A principal dessas facilidades é a forma como o roteiro se apoia em relações de causa e efeito previsíveis para transportar o espectador sem percalços à Europa do fim do período medieval e tornar mais familiar para nós o arco dramático de Henrique V (Timothée Chalamet). Estamos diante da típica jornada do herói reticente, convencido a contragosto a ocupar seu lugar de direito como protagonista, e que ao fim de duas ou três lições de vida terá deixado suas inocências para trás.

A interpretação de Chalamet é consistente, apesar dessas relações de causalidade bem básicas. Muitas delas são criações do roteiro de Michôd e Joel Edgerton e não têm base histórica (como a escolha de nomear Thomas rei antes de Hal; na realidade Thomas só morreria durante o reinado de Hal) e também alteram as versões shakespeareanas (Edgerton advoga em causa própria e superestima o papel de John Falstaff na guerra contra os franceses, para deixar mais demarcada a importância do amigo de Hal como seu contrapeso moral).
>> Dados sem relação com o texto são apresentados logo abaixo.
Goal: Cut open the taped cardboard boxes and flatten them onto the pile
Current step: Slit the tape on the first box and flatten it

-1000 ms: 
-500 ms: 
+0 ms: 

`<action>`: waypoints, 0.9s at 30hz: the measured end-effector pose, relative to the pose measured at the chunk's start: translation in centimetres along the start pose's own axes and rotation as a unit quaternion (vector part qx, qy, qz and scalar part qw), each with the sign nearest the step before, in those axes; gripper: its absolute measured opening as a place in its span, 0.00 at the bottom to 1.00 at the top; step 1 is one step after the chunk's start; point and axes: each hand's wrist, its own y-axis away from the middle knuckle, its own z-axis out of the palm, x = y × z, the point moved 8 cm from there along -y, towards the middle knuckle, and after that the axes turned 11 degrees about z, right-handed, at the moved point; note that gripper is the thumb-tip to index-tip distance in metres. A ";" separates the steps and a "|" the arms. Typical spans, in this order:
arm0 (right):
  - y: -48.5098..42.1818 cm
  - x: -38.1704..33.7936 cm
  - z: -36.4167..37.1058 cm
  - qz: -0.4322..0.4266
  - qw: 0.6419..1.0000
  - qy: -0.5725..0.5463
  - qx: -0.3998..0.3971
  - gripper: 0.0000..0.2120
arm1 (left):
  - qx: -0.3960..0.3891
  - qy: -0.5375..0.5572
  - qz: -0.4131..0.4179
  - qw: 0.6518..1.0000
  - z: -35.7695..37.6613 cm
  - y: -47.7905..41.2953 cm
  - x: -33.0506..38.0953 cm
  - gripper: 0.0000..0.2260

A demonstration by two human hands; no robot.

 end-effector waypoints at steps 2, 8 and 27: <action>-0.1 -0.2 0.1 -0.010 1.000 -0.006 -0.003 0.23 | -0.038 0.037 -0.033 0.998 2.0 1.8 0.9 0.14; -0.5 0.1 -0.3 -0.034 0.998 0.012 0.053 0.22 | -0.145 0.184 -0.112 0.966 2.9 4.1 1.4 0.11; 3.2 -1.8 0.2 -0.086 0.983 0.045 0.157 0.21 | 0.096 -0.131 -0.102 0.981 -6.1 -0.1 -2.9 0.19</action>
O filme de Michôd se aproxima mais da versão de Henrique V filmada por Kenneth Branagh em 1989; ambos valorizam os traços de discurso pacifista identificáveis na peça de Shakeapeare. Como O Rei chega a nós em 2019, em meio ao Brexit e ao exacerbamento do isolacionismo político no mundo todo, o relato de Michôd se presta a ser lido como uma grande defesa não necessariamente da arte política ou da arte da guerra mas sim da diplomacia, num mundo marcado pelo instinto de antagonizar.

Ainda assim, os momentos mais fortes do filme são os de violência: seja a agressão da transformação de Hal (dentro de uma tradição dramática de tratar os coroamentos dos regentes ingleses como um ritual de desumanização), posicionado em cena em planos milimétricos calculados para isolá-lo dos seus seguidores, seja a violência visual propriamente dita. Nisso, O Rei lembra o David Michôd de começo de carreira, de Reino Animal (longa australiano que permitiu toda a sua carreira hollywoodiana), um filme que se assemelha a O Rei na forma como a violência pode ser algo breve e impactante quando se manifesta, mas pode ser também insidiosa e lenta quando germina dentro das pessoas, nas relações do dia a dia.

O tratamento da violência é o que Michôd traz de mais particular a este filme. De resto, tanto o arco dramático de Hal quanto as atrações do épico de guerra (fãs de Bernard Cornwell podem se interessar particularmente na recriação da batalha de Azincourt) visam tornar O Rei mais uma narrativa confortável para quem é fã desse gênero - ainda que Michôd filme o discurso pré-batalha de Henrique V sem muito jeito para a grandiloquência.